Occasionally the protagonist will be the pursuer, usually in those cases where the protagonist is some
form of sanctioned public official, like a spy or a policeman. However, in this sort of story, the writer
must match his antagonist and protagonist evenly, so that the possibility always exists that the villain will
turn the tables and start pursuing the hero. In Brian Garfield's Relentless, the hero is a policeman with
Indian heritage, forced to track government-trained mercenaries now civilians, gone bad and become
bankrobbers through Western wildlands in order to retrieve their loot and hostage. Throughout the
story, one expects the villains to turn, unexpectedly, and take the initiative. Indeed, at certain points in
the story, they do. In short, even if your hero is doing the chasing, the threat of a reversal must be there,
so tension can be generated concerning his own personal safety.

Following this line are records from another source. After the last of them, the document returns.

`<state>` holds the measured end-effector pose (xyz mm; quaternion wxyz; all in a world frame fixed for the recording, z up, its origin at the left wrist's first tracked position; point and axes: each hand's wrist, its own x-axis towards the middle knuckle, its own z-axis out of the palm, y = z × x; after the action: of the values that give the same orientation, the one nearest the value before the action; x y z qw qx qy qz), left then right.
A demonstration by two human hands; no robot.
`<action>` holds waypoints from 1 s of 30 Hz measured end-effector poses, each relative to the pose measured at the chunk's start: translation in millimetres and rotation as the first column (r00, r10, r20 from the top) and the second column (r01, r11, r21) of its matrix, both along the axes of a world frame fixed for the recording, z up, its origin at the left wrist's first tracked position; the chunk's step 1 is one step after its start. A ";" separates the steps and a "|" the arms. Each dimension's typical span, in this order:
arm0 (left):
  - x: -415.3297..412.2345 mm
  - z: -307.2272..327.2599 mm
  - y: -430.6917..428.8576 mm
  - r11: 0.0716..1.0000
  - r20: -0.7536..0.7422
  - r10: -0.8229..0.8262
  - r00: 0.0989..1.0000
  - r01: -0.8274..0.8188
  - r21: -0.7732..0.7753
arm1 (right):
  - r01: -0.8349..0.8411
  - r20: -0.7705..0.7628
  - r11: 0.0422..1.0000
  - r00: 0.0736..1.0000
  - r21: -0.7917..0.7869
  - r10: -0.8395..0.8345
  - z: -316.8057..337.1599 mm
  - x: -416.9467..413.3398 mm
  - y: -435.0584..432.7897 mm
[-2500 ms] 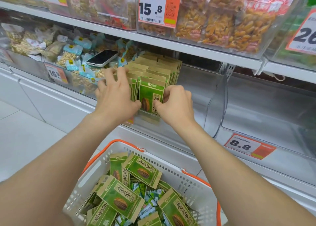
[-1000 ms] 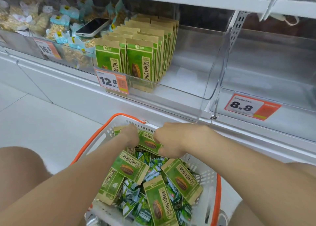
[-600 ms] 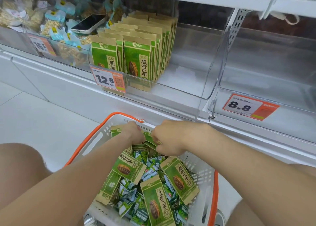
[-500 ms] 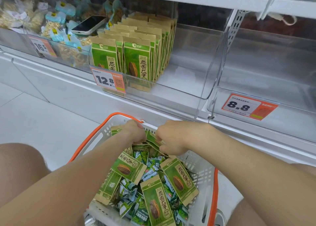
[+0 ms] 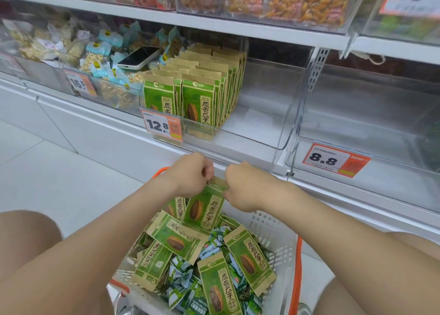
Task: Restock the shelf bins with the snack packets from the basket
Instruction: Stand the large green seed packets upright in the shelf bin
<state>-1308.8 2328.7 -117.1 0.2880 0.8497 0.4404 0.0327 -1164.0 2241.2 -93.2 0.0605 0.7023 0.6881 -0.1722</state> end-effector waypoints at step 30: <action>-36.4 70.7 32.6 0.799 0.216 0.247 0.945 -0.324 0.507 | 0.383 -0.421 0.201 0.884 0.901 0.203 68.3 4.1 46.1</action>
<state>-1345.2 2361.2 -46.4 0.0611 0.8153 0.5157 0.2562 -1159.9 2287.3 -24.9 -0.5679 0.5590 0.5881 0.1383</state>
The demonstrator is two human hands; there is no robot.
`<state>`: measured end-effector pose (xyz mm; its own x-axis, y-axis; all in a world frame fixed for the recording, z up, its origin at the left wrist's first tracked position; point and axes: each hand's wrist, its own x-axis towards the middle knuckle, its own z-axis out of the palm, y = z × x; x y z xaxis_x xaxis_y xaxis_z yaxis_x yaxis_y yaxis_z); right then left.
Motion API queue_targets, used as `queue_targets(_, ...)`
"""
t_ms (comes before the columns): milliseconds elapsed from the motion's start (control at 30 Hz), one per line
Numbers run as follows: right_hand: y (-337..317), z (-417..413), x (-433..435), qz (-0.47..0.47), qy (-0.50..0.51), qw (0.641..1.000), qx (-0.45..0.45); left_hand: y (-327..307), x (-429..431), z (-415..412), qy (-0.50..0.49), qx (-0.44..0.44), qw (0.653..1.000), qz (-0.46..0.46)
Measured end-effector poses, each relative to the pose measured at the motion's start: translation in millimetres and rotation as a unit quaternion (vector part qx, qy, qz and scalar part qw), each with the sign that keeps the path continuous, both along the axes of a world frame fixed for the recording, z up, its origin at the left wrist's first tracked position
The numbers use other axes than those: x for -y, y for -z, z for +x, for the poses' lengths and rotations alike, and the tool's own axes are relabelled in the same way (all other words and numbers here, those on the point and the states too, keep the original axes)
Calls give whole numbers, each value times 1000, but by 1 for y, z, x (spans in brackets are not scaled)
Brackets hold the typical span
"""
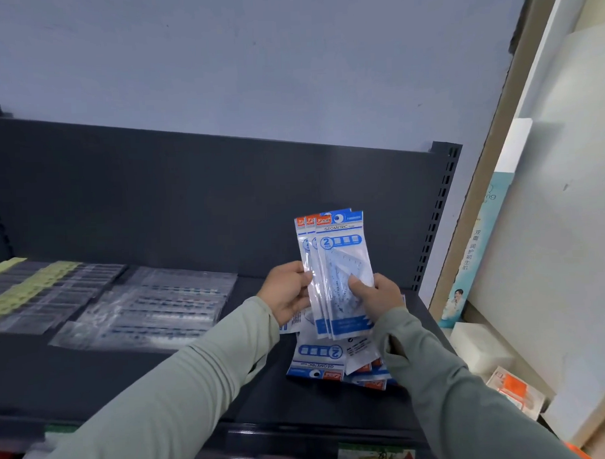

Depending on the suspense plot-type, the chase may be established between these factions: A spy will be
pursued by enemy agents or by members of his own bureau, depending on the nature of his
trespasses and he may do the chasing of these same people, depending on your story. A detective will
be pursued, if at all, by the killer he seeks usually, he will pursue. A criminal may be pursued by the
police, by other free-lance criminals anxious to relieve him of his loot, or by the Mafia, which frowns on
individual effort within its territory or he may pursue a crooked cop or another criminal. An ordinary
citizen may find himself the subject of a chase by police who have wrongly accused him of a crime, by a
psychotic killer from whom the police cannot or will not protect him, or by enemy agents he stumbles
into by accident. A soldier will be chased by other soldiers in enemy uniforms. The scientist while
rarely pursuing anyone himself may be chased by an enemy who seeks his secrets, or by his own
people who want a secret that he doesn't believe any nation should possess. (The scientist, though, is the
one type of suspense hero who is rarely involved in a chase story, of any kind.)